Castilian as a lyric poetry until the middle of the fourteenth century. Portuguese first appears as the language of legal documents at the beginning of the thirteenth century, coexisting with Latin throughout that century and finally replacing it during the reign of D. Dinis (1279-1325). In the fifteenth and sixteenth centuries the spread of the Portuguese Empire established

Portuguese as the language of colonies in Africa, India and South America. A Portuguesebased pidgin was widely used as a reconnaissance language for explorers and later as a lingua franca for slaves shipped from Africa to America and the Caribbean.
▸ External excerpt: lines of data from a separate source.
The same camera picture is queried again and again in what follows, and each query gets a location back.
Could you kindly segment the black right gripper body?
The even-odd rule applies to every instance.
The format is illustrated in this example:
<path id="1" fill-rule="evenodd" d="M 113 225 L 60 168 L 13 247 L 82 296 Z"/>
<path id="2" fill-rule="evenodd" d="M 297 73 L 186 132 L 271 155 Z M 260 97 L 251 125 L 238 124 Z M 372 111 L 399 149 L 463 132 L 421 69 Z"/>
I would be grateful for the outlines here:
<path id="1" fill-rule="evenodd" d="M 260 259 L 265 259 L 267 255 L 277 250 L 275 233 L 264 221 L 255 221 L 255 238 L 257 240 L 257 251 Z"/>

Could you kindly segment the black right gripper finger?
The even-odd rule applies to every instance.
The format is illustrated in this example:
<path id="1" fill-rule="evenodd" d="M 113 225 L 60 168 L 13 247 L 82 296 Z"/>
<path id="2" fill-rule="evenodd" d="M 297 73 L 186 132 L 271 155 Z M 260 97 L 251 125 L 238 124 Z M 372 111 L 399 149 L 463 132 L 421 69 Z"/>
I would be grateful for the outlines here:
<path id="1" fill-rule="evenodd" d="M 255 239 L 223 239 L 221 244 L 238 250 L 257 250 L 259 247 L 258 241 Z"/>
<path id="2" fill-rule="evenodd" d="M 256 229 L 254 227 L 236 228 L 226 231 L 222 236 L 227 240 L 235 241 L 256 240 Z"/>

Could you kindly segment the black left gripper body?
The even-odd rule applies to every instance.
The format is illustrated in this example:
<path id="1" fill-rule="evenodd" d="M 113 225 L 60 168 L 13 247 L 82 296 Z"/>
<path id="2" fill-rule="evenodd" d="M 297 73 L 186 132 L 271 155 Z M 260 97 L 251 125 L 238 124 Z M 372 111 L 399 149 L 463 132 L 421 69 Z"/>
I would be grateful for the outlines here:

Some Portuguese lexical items, e.g. pikinini ‘child’ (pequeninho, diminutive of pequeno ‘small’), save ‘know’ (saber), are common to almost all creoles. Caribbean creoles have a larger Portuguese element, whose origin is controversial – the Spanish-based Papiamentu of Curaçao is the only clear case of large-scale relexification of an originally Portuguesebased creole. Brazilian Portuguese (BP), phonologically conservative, and lexically affected by the indigenous Tupi languages and the African languages of the slave population, was clearly distinct from European Portuguese (EP) by the eighteenth century. Continued emigration from Portugal perpetuated the European norm beside Brazilian Portuguese, especially in Rio de Janeiro, where D. João and his court took refuge in 1808. After Brazil gained its independence in 1822, there was great pressure from literary and political circles to establish independent Brazilian norms, in the face of a conservative prescriptive grammatical tradition based on European Portuguese. With approaching 200 million speakers in the eight member states of the Comunidade

dos Países de Língua Portuguesa (CPLP), Portuguese is reckoned to be the sixth most widely spoken language in the world. It is spoken by 10 million people in Portugal and over 180 million in Brazil (following estimates based on the 2000 census figure of 170 million), and is the official language of Angola, Mozambique, Guiné-Bissau, São ToméPríncipe, Cape Verde and East Timor. It is spoken in isolated pockets in Goa, Malacca and Macau, and in expatriate communities in Europe and North America. Portuguese-based creoles are widely found in W. Africa and the Caribbean; Cape Verdean creole notably has official status beside Portuguese. The standard form of European Portuguese is traditionally defined as the speech of

Lisbon and Coimbra. The distinctive traits of Lisbon phonology (centralisation of /e/ to /ɐ/ in palatal contexts; uvular /R/ in place of alveolar /r/) have more recently become dominant as a result of diffusion by the mass media. Unless otherwise stated, all phonetic citation forms are of European Portuguese. Of the two main urban accents of Brazilian Portuguese, Carioca (Rio de Janeiro) shows

a greater approximation towards European norms than Paulista (São Paulo). While the extreme north and south show considerable conservatism, regional differences in Brazilian Portuguese are still less marked than class-based differences; non-standard varieties and informal speech show considerable simplification of inflectional morphology and concord, which has invited comparison with creoles.